Write out the whole listing below exactly, skipping each picture.

== DATASET EXCERPT

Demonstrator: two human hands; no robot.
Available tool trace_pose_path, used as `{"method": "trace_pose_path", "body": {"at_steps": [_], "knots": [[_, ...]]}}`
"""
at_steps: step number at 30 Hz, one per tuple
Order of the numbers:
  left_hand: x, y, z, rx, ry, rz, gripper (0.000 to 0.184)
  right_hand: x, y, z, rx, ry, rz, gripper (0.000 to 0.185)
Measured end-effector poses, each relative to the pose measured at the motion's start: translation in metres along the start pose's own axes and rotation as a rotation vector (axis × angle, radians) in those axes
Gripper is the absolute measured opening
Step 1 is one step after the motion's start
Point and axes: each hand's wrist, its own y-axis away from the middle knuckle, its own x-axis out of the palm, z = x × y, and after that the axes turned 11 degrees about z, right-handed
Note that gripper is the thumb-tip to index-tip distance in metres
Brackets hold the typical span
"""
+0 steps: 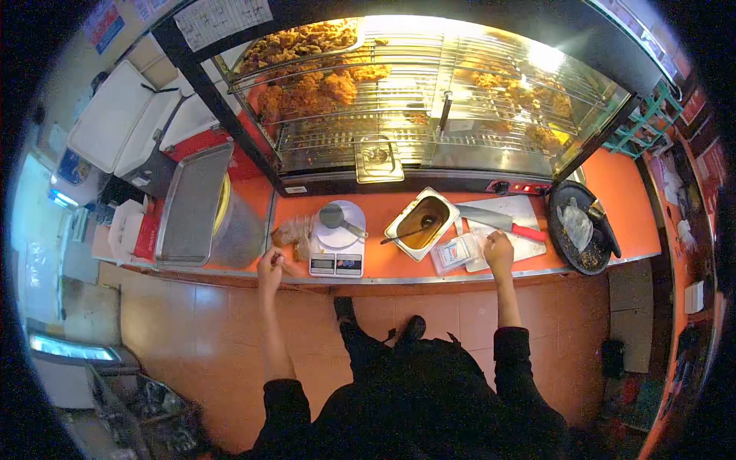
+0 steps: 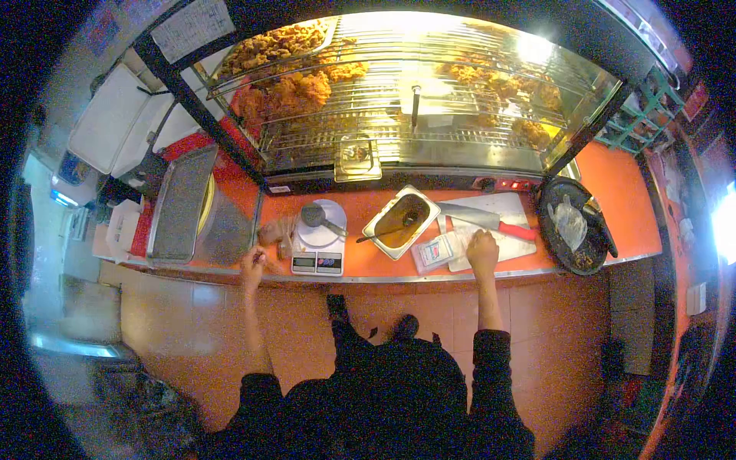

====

[SOLUTION TO THE PROBLEM]:
Demonstrator: two human hands; no robot.
Available tool trace_pose_path, used as `{"method": "trace_pose_path", "body": {"at_steps": [_], "knots": [[_, ...]]}}`
"""
at_steps: step number at 30 Hz, one per tuple
Order of the numbers:
  left_hand: x, y, z, rx, ry, rz, gripper (0.000 to 0.184)
  right_hand: x, y, z, rx, ry, rz, gripper (0.000 to 0.185)
Measured end-effector poses, each relative to the pose measured at the motion's start: translation in metres along the start pose's own axes and rotation as a rotation vector (axis × angle, radians) in those axes
Gripper is the absolute measured opening
Step 1 is one step after the motion's start
Point and axes: each hand's wrist, its own y-axis away from the middle knuckle, its own x-axis out of the palm, z = x × y, and after that the axes turned 11 degrees about z, right-handed
Note that gripper is the thumb-tip to index-tip distance in metres
Brackets hold the typical span
"""
+0 steps: 
+0 steps: 

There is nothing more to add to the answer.